SAN ANTONIO COURT OF APPEALS UPHOLDS UNINSURED MOTOR VEHICLE DEFINITIONAL EXCLUSION
In a memorandum opinion by Justice Rebeca C. Martinez the San Antonio Court of Appeals recently found that Texas law is well settled that the [definitional exclusion] unambiguously excludes vehicles owned by or furnished for the regular use of an insured or family member from the definition of uninsured motor vehicle and that such a limitation of coverage does not contravene public policy.
In Mata v. State Farm Mutual Insurance Company, 2014 WL 6474223, (Tex.App.—San Antonio, Nov. 2014), Andrew Mata and Oscar Mata sued State Farm Mutual Insurance Company after it denied their claim for underinsured motorist benefits. Melody Cavazos was driving her father's vehicle when she was involved in an automobile accident. The vehicle was regularly used either by Cavazos or her father. The Matas were passengers in Cavazos's vehicle which was insured by State Farm. The Matas and others first made liability claims against the policy, and State Farm paid out the policy limits on the liability claims. The Matas then made a claim for underinsured motorist benefits.
The Policy at issue contained four definitions of the term “uninsured motor vehicle.” The fourth definition defined an “uninsured motor vehicle” as including an underinsured motor vehicle, which is a vehicle covered by a liability policy where the limits of liability are not enough to pay the full amount the covered person is legally entitled to recover as damages. The Matas were covered persons and alleged that they were legally entitled to recover more in damages than the liability benefits State Farm paid to them. The policy also, however, contained a definitional exclusion which states, an “uninsured motor vehicle” does not include any vehicle “owed by or furnished or available for the regular use of [the insured] or any family member.” Because the vehicle in which the Matas were passengers was furnished for the regular use of Cavazos by her father, who was the insured under the policy, State Farm moved for summary judgment. The trial court granted State Farm's motion, and the Matas appealed.

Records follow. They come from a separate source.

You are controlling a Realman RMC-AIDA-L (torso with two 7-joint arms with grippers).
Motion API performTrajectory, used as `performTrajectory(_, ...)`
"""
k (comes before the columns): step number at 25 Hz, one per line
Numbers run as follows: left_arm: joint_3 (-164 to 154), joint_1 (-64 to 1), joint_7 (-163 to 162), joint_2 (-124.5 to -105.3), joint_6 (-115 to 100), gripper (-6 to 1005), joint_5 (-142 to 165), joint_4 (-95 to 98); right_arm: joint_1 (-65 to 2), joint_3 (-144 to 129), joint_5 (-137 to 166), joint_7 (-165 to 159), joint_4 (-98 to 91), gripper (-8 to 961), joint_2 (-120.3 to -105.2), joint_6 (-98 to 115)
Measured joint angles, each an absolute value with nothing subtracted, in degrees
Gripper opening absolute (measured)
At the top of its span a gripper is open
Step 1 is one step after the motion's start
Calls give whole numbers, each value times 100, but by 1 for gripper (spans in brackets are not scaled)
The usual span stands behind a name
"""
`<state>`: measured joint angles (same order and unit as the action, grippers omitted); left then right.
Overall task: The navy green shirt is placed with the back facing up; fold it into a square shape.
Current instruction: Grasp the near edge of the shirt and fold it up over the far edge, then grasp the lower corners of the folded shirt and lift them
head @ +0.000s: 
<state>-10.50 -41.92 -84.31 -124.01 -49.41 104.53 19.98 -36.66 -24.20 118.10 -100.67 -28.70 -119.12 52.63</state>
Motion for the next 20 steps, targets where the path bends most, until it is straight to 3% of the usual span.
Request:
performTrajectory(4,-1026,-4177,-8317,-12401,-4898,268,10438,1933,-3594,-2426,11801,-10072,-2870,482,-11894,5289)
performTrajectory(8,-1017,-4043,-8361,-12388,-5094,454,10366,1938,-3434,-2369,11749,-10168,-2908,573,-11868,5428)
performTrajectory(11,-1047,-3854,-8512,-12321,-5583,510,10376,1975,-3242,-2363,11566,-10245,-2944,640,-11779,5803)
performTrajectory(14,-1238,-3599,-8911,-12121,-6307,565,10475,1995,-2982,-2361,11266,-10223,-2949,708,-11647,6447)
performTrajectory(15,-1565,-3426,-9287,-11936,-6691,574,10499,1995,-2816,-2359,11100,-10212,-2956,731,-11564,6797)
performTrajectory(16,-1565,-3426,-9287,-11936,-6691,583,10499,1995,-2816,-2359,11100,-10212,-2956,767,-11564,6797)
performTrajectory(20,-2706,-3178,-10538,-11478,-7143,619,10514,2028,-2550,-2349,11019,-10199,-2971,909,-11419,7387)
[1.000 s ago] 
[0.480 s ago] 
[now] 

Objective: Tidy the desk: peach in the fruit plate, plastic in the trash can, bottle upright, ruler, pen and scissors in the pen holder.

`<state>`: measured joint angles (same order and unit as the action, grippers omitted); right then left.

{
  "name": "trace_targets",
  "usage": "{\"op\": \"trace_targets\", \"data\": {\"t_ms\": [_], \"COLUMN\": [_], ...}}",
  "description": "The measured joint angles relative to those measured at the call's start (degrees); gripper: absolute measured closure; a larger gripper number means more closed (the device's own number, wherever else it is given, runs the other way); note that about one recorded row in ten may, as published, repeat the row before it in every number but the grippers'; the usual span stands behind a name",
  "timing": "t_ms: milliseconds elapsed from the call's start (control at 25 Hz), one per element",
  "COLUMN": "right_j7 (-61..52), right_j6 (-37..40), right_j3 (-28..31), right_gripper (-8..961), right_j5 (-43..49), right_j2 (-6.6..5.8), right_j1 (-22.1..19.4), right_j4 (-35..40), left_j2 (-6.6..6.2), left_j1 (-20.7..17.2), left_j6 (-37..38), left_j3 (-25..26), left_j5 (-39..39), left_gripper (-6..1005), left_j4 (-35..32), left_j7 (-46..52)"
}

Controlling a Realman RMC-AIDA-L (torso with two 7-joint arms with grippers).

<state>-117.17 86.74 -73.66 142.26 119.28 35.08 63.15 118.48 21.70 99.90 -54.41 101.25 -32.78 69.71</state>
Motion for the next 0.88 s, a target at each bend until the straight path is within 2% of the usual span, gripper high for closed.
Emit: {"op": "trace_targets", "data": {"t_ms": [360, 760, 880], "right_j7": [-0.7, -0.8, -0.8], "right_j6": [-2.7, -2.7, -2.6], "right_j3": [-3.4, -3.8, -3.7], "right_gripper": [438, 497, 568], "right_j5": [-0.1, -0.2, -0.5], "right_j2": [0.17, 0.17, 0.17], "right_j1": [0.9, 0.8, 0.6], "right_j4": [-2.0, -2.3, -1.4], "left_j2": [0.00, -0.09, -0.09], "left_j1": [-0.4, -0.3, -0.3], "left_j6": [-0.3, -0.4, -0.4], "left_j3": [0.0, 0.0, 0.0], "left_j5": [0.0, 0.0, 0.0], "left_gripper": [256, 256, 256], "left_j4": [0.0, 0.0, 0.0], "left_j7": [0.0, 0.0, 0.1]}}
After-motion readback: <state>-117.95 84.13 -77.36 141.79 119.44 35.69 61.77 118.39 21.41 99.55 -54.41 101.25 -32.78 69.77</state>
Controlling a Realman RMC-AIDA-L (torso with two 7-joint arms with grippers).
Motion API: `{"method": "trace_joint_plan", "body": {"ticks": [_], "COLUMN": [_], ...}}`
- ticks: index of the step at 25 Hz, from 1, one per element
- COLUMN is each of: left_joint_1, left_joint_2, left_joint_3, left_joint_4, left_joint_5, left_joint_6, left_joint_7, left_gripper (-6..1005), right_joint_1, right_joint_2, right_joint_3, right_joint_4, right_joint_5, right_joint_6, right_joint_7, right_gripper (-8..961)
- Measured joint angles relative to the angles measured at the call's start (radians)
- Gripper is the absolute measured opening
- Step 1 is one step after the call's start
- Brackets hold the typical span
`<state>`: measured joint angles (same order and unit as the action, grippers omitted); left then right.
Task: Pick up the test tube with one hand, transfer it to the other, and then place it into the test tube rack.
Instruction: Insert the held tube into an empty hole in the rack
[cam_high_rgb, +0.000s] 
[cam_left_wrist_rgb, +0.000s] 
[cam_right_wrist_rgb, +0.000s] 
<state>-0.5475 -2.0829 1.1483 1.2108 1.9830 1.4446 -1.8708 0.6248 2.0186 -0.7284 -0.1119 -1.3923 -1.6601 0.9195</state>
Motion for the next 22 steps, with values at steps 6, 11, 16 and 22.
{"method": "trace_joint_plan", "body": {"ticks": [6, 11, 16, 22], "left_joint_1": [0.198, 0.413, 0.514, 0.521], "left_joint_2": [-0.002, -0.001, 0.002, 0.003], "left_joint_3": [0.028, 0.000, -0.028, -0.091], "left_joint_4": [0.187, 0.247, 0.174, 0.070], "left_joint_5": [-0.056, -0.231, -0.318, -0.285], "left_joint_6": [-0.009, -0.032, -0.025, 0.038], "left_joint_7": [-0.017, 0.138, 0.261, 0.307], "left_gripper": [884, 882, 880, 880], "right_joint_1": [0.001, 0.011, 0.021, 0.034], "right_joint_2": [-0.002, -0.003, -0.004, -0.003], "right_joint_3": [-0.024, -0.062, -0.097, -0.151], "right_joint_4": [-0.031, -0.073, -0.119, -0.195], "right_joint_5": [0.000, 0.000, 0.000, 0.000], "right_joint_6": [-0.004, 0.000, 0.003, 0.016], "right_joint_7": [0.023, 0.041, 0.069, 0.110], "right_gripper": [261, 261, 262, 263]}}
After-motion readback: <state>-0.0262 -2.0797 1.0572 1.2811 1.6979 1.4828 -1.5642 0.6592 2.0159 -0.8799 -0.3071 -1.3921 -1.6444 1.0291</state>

The Matas argued that “The trial court granted judgment as a matter of law by ignoring the fourth definition [of uninsured motor vehicle], which covers the facts in this case.” The appellate court noted that although State Farm focused on the definitional exclusion in its summary judgment motion, the Matas never referenced this exclusion in their brief or provided any basis on which the exclusion should not apply to the facts in this case.
The Court found that “Texas law is well settled that the [definitional exclusion] at issue in this case unambiguously excludes vehicles owned by or furnished for the regular use of an insured or family member from the definition of uninsured motor vehicle and that such a limitation of coverage does not contravene public policy.” The Court also noted that State Farm cited specific legal authority supporting the application of the definitional exclusion; but the Matas did not discuss the relevant authority in their brief or explain why this well-settled law is inapplicable to their case.
The Court did footnoted that in a previous case the San Antonio court of appeals refused to apply the definitional exclusion for public policy reasons under the facts presented in Briones v. State Farm Mut. Auto. Ins. Co., 790 S.W.2d 70, 73–74 (Tex.App.—San Antonio 1990, writ denied). But further noted that the Matas failed to make any public policy argument for not applying the definitional exclusion to the facts in this case, and also noted that the Austin court of appeals rejected a public policy argument made in Rosales v. State Farm Mut. Auto. Ins. Co.,835 S.W.2d 804, 805 (Tex.App.—Austin,1992, writ denied).
The Court found that, based on well-settled Texas law, the trial court did not err in granting summary judgment in favor of State Farm because Cavazos's vehicle was not an uninsured motor vehicle; therefore, the Matas were not entitled to receive any underinsured motorist benefits and the trial court judgment was affirmed.